UNASSIGNED: Quantitative fFN testing demonstrates increased predictive capabilities and utility of fFN testing in clinical practice, potentially preventing unnecessary intervention for women at very low risk and allowing an opportunity to optimize the management of asymptomatic patients at high risk of preterm delivery.
摘要:
■能够准确预测自发性早产(sPTB)的测试对于指导临床决策以预防新生儿死亡和降低存活婴儿的发病风险至关重要。进行了系统的文献综述和荟萃分析,以评估定量胎儿纤连蛋白(fFN)测试在不同测试浓度阈值下预测sPTB的实用性。
■文献检索在MEDLINE进行,Embase,和2022年5月的Cochrane图书馆。研究在妊娠37周之前的无症状妊娠中定量fFN测试的临床效用的观察性研究和临床试验符合纳入条件。荟萃分析根据定量fFN水平量化了四个胎龄里程碑(<28,<30,<34和<37周)之前的sPTB风险。然而,没有进行偏见风险评估,研究了临床和方法学异质性,以确定进行分析的可行性.
■11项研究表明,在无症状妊娠中,fFN的定量评估可以区分sPTB的极高和极低风险,其中<10%的妇女fFN非常低(<10ng/mL),而在34周分娩前,fFN非常高(>200ng/mL)的妇女为37-67%。两项研究的荟萃分析显示,尽管事件数量很少,在≥50ng/mL时呈阳性的女性中,28周前发生sPTB的几率高出9倍,而fFN浓度>200ng/mL的女性发生sPTB的几率高出25倍(相对于<50ng/mL参考).同样,汇总3项研究显示,在≥50ng/ml检测呈阳性的女性中,37周前发生sPTB的几率高出4倍,而在fFN浓度≥200ng/ml的女性中,37周前发生sPTB的几率高出7倍(相对于<50ng/mL参考).
■定量fFN测试证明了fFN测试在临床实践中的预测能力和实用性增强,有可能预防对极低风险妇女进行不必要的干预,并有机会优化早产高危无症状患者的管理。
■文献检索在MEDLINE进行,Embase,和2022年5月的Cochrane图书馆。研究在妊娠37周之前的无症状妊娠中定量fFN测试的临床效用的观察性研究和临床试验符合纳入条件。荟萃分析根据定量fFN水平量化了四个胎龄里程碑(<28,<30,<34和<37周)之前的sPTB风险。然而,没有进行偏见风险评估,研究了临床和方法学异质性,以确定进行分析的可行性.

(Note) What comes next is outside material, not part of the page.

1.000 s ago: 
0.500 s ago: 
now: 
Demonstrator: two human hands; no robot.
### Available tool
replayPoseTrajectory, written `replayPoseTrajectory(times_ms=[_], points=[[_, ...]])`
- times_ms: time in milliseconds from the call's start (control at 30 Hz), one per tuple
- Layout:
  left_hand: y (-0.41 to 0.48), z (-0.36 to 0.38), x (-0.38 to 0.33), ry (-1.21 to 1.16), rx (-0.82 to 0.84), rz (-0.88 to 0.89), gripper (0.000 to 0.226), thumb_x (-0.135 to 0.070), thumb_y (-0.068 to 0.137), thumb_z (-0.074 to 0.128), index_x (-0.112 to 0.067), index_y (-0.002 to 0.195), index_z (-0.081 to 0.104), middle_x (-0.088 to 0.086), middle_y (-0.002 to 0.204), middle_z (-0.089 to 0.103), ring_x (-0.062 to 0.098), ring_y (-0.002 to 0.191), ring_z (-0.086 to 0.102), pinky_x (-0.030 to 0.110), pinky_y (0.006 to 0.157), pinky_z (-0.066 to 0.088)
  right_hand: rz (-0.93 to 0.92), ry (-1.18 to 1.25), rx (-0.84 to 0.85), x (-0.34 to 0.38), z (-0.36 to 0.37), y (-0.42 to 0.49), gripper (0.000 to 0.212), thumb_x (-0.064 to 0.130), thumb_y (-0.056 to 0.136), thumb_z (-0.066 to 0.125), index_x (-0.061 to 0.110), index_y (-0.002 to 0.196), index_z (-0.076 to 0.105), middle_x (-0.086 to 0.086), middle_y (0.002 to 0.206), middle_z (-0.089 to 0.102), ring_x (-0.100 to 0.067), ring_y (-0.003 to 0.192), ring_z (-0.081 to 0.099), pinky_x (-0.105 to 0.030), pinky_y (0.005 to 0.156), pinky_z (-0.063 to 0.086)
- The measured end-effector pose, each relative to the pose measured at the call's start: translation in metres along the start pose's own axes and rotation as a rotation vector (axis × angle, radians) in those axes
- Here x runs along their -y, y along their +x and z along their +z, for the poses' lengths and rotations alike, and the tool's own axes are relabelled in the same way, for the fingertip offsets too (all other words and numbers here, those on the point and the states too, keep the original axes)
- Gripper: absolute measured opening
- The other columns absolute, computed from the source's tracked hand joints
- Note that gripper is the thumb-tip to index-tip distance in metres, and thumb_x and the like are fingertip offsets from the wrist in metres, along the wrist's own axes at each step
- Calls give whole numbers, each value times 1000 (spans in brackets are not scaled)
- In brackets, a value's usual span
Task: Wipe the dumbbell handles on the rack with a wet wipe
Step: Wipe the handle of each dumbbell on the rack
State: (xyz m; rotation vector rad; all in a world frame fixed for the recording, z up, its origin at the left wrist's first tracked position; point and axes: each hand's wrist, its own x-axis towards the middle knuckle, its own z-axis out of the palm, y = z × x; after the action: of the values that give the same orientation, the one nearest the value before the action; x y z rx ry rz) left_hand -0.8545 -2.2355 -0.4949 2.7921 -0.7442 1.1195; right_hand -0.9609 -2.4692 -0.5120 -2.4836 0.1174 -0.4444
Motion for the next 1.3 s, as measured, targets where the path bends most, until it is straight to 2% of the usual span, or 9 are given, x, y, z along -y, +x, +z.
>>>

■11项研究表明,在无症状妊娠中,fFN的定量评估可以区分sPTB的极高和极低风险,其中<10%的妇女fFN非常低(<10ng/mL),而在34周分娩前,fFN非常高(>200ng/mL)的妇女为37-67%。两项研究的荟萃分析显示,尽管事件数量很少,在≥50ng/mL时呈阳性的女性中,28周前发生sPTB的几率高出9倍,而fFN浓度>200ng/mL的女性发生sPTB的几率高出25倍(相对于<50ng/mL参考).同样,汇总3项研究显示,在≥50ng/ml检测呈阳性的女性中,37周前发生sPTB的几率高出4倍,而在fFN浓度≥200ng/ml的女性中,37周前发生sPTB的几率高出7倍(相对于<50ng/mL参考).
■定量fFN测试证明了fFN测试在临床实践中的预测能力和实用性增强,有可能预防对极低风险妇女进行不必要的干预,并有机会优化早产高危无症状患者的管理。